The Ghost Train is a 1941 British mystery thriller film directed by Walter Forde based on the 1923 play of the same name written by Arnold Ridley.

Plot
Tommy Gander (Arthur Askey), a vaudeville comedian, pulls the communication cord on a GWR express train, bringing it to a stop so he can retrieve his hat. Returning to the train, he escapes an angry conductor by ducking into a compartment occupied by attractive blonde Jackie Winthrop (Carole Lynne), with whom Gander flirts. Another passenger, Teddy (Richard Murdoch), has his eye on Jackie as well, but her companion Richard Winthrop (Peter Murray-Hill) ejects both of them from the compartment.

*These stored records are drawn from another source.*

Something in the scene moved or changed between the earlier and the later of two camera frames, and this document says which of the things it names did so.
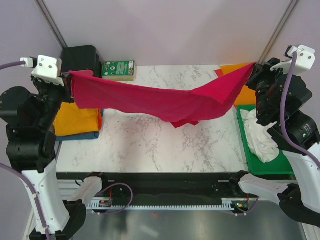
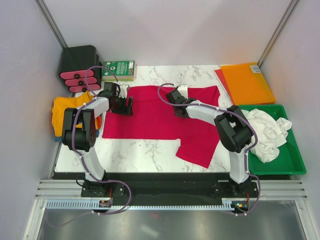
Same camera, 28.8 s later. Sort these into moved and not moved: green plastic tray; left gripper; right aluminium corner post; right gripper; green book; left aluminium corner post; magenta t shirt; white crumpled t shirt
Moved: right gripper; left gripper; magenta t shirt
Not moved: left aluminium corner post; white crumpled t shirt; right aluminium corner post; green book; green plastic tray
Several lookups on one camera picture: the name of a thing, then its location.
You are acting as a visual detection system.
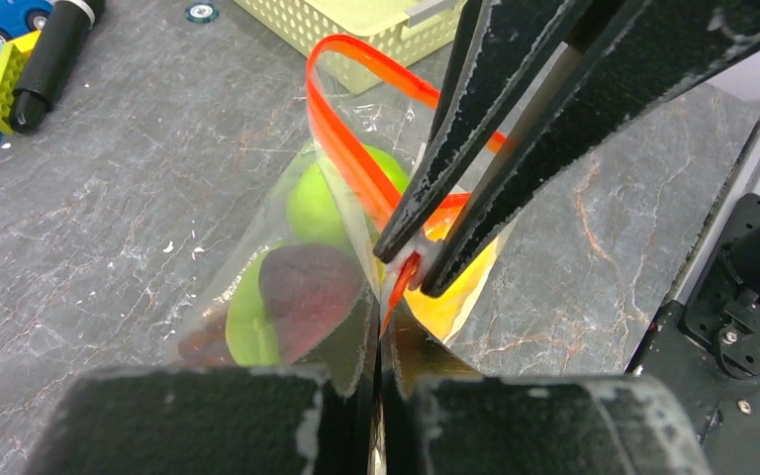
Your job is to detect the blue toy car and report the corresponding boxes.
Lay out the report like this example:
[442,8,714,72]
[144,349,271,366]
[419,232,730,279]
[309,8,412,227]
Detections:
[0,0,52,44]

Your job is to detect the clear zip bag orange zipper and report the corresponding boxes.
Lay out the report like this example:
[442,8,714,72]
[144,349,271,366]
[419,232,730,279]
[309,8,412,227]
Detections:
[163,33,519,368]

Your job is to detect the dark brown fruit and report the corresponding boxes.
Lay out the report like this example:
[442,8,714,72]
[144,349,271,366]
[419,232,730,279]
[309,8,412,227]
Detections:
[258,243,364,363]

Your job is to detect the small round badge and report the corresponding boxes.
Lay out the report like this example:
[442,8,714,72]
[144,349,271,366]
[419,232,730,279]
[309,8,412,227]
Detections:
[185,2,220,24]

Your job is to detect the black microphone on table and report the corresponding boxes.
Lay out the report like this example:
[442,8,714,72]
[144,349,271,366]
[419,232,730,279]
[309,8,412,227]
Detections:
[9,0,106,134]

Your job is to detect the green plastic basket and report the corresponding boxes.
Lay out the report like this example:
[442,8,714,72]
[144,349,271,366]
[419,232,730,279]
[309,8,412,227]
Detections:
[237,0,465,66]

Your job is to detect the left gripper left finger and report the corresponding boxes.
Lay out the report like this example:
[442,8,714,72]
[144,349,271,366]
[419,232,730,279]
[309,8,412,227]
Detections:
[26,292,378,474]

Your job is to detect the yellow lemon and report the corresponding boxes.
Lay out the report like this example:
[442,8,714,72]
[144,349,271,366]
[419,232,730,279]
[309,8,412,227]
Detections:
[404,237,502,343]

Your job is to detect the light green fruit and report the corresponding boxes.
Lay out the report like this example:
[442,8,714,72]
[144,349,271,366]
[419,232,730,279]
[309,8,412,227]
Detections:
[226,249,281,366]

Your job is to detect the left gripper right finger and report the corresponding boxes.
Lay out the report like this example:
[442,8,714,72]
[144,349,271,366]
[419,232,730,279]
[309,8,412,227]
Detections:
[380,307,709,474]

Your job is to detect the green apple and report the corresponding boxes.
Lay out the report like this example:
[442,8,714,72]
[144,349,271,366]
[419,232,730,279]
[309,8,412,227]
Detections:
[286,144,413,253]

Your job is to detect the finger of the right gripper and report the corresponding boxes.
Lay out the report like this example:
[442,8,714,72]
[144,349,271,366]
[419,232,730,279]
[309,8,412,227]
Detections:
[374,1,591,263]
[420,1,760,297]

When the train stops at Fal Vale Junction, Cornwall, these four get off to change trains, as do Herbert (Stuart Latham) and his fiancée Edna (Betty Jardine), spinster Miss Bourne (Kathleen Harrison), and the tippling Dr. Sterling (Morland Graham). However, the stationmaster, Saul Hodgkin (Herbert Lomas) tells them the last Truro-bound train has gone, and that they cannot remain at the station, as he is locking up for the night. The passengers insist on staying, as it is raining heavily and the nearest village is four miles away.

Hodgkin warns them the station is haunted. A branch line once crossed the river on a swing bridge close to the station. One night 43 years ago, then stationmaster Ted Holmes had a fatal heart attack while attempting to close the bridge, causing a train to plunge into the river. Ever since, a phantom train has been heard periodically on the abandoned track. It is said to kill anyone who looks upon it.

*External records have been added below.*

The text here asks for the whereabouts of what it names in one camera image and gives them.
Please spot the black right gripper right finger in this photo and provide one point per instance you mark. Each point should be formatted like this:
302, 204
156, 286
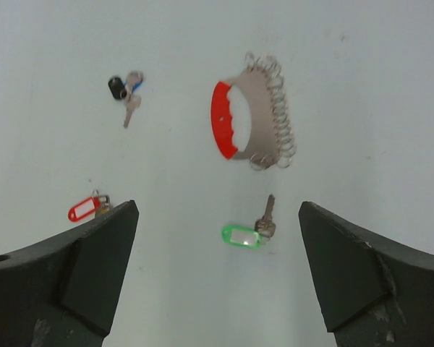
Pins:
372, 291

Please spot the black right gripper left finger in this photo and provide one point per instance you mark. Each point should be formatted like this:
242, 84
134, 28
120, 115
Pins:
64, 290

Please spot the red handled metal key organiser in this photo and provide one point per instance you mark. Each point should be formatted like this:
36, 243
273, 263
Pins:
271, 141

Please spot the black and blue tagged keys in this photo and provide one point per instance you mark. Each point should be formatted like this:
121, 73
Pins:
125, 91

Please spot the red tagged key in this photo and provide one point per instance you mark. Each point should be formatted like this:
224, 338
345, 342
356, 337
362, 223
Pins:
96, 204

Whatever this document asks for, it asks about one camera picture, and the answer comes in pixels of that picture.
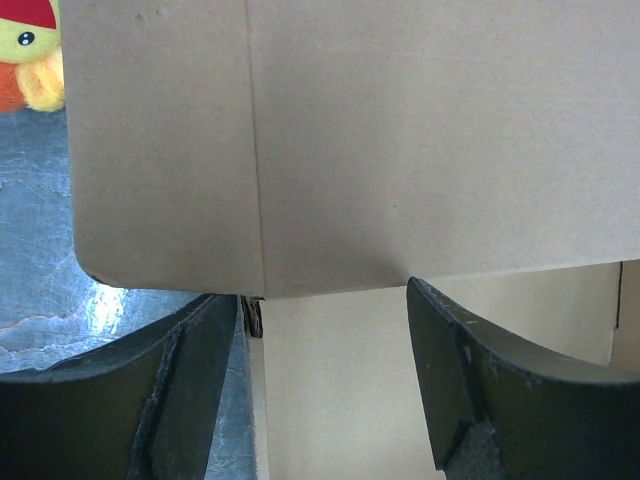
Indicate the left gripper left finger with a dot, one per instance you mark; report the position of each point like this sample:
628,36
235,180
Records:
141,407

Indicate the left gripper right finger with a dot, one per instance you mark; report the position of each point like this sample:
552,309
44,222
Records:
498,406

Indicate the large cardboard box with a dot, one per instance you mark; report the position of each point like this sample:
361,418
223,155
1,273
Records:
320,154

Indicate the rainbow flower toy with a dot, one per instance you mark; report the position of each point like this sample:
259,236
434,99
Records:
31,56

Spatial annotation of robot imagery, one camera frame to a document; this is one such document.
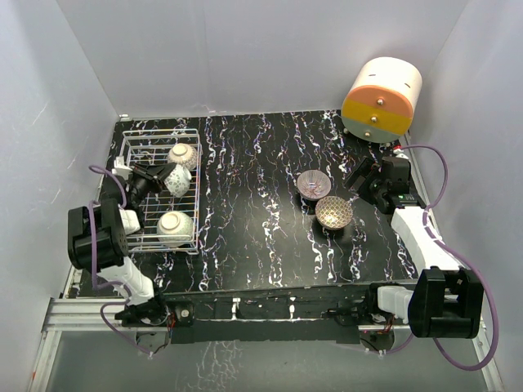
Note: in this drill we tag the black front base frame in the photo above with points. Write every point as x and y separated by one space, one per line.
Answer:
334 313

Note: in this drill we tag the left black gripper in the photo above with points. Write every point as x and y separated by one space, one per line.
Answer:
153 175

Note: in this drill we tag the white wire dish rack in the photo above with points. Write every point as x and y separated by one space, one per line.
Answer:
151 147

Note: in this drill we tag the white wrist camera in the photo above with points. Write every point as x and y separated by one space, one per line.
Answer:
119 165
399 152

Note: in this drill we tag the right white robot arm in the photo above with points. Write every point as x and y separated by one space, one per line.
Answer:
447 299

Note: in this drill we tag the orange yellow cylindrical drawer unit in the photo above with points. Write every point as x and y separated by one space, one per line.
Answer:
380 105

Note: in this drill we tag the pink spoked patterned bowl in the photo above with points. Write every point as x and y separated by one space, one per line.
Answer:
183 154

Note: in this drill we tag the red patterned bowl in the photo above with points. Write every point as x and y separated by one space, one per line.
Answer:
178 181

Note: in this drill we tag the brown lattice patterned bowl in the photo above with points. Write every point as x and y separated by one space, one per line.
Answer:
333 212

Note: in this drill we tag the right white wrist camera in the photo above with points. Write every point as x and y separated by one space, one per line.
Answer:
399 152

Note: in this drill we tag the green patterned bowl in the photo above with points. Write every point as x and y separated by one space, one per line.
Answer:
175 229

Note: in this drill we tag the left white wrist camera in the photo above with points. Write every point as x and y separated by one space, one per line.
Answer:
119 165

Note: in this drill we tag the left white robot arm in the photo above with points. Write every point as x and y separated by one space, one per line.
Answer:
97 233

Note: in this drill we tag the purple striped bowl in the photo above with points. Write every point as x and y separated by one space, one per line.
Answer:
313 185

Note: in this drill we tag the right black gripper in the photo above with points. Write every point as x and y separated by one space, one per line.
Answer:
363 171

With that, he reluctantly leaves them. As the passengers make themselves as comfortable as they can, they hear footsteps outside. Richard opens the door, and Hodgkin collapses into the room. Dr. Sterling pronounces him dead. Later, a terrified young woman in black (Linden Travers) appears. She, Julia, pleads for help, saying that someone is pursuing her. A car spins off the road and crashes into a tree. The driver is unhurt, but his car is damaged. Back in the waiting room, he introduces himself as John Price (Raymond Huntley) and explains that he is searching for his sister Julia, who he says suffers from delusions. Julia protests that he is lying. Price further explains that she thought she had seen the ghost train, and became obsessed with it ever since. The passengers tell him that Hodgkin has died. When Price insists on seeing the body, they discover it has mysteriously vanished.

Price leaves to arrange transportation. Then an approaching train is heard. As it thunders past, Julia smashes a window to look at it, then screams and faints. They hear singing from the nearby railway tunnel mouth. Julia claims that Ben Isaacs (D. J. Williams), the sole survivor of the accident, is coming back. Teddy shoots at the "ghost", causing it to flee back into the tunnel, leaving behind a bloodstained cloth.

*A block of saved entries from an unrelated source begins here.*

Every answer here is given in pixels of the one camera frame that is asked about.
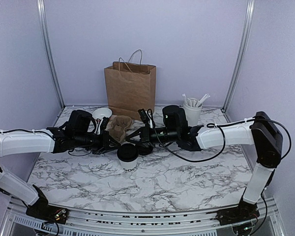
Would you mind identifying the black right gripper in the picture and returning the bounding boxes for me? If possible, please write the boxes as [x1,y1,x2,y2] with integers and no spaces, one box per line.
[126,123,179,148]

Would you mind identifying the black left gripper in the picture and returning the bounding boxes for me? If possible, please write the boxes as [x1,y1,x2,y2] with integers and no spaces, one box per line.
[74,129,121,155]

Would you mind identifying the black plastic cup lid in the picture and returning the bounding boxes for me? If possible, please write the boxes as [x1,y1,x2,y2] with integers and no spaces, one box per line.
[117,144,139,162]
[137,146,153,156]

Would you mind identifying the brown pulp cup carrier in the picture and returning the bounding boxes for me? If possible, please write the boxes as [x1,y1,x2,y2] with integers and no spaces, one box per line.
[108,115,133,143]

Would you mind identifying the white paper coffee cup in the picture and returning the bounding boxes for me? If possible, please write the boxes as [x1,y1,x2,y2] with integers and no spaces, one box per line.
[119,159,137,173]

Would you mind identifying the brown paper bag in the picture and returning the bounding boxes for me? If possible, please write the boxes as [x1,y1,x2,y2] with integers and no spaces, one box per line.
[104,58,156,120]

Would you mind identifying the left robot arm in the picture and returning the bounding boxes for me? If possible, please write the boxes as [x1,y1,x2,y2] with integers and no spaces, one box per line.
[0,110,120,224]

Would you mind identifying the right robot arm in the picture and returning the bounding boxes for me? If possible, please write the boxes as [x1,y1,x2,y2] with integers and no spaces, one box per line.
[125,105,284,225]

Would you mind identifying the orange and white bowl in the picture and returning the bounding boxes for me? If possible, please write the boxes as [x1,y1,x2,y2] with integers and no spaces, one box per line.
[92,108,113,124]

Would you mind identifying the white ribbed straw holder cup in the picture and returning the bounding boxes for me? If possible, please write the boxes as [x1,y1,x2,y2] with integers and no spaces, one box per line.
[183,103,202,126]

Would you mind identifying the white wrapped straws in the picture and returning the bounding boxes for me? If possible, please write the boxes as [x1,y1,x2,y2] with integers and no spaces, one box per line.
[182,93,210,108]

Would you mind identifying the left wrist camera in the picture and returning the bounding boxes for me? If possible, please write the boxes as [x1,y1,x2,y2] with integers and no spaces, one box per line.
[96,117,109,135]

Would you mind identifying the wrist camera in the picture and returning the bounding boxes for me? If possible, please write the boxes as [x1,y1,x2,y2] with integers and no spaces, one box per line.
[138,109,154,128]
[96,117,109,135]

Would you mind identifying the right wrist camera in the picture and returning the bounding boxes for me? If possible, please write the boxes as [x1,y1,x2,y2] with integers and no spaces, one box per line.
[138,109,154,128]

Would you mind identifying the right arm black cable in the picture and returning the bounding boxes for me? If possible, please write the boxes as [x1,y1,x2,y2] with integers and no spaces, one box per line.
[147,110,292,163]

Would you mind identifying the front aluminium rail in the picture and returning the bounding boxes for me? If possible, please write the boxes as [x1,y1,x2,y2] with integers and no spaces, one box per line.
[0,198,286,236]

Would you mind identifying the left aluminium frame post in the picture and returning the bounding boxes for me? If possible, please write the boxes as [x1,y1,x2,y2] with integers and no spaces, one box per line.
[37,0,65,110]

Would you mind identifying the aluminium frame post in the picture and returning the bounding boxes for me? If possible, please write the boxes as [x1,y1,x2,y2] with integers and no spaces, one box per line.
[222,0,256,113]
[37,0,65,110]

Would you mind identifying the right aluminium frame post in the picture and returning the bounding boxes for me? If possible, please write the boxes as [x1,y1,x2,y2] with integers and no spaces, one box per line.
[222,0,256,113]

Teddy shows the others the cloth and orders the others, at gunpoint, to stay put until the police arrive, but Richard punches him, knocking him out. The passengers carry him to the bus Price has obtained. When Teddy comes to, he is furious with Richard, as now there will be no one to intercept the train on its return journey. When Gander remarks that he had returned the bridge to the open position, Dr. Sterling suddenly orders the bus driver to stop, while his confederate, Price, produces his own gun. Sterling orders the driver to turn back so they can warn the train.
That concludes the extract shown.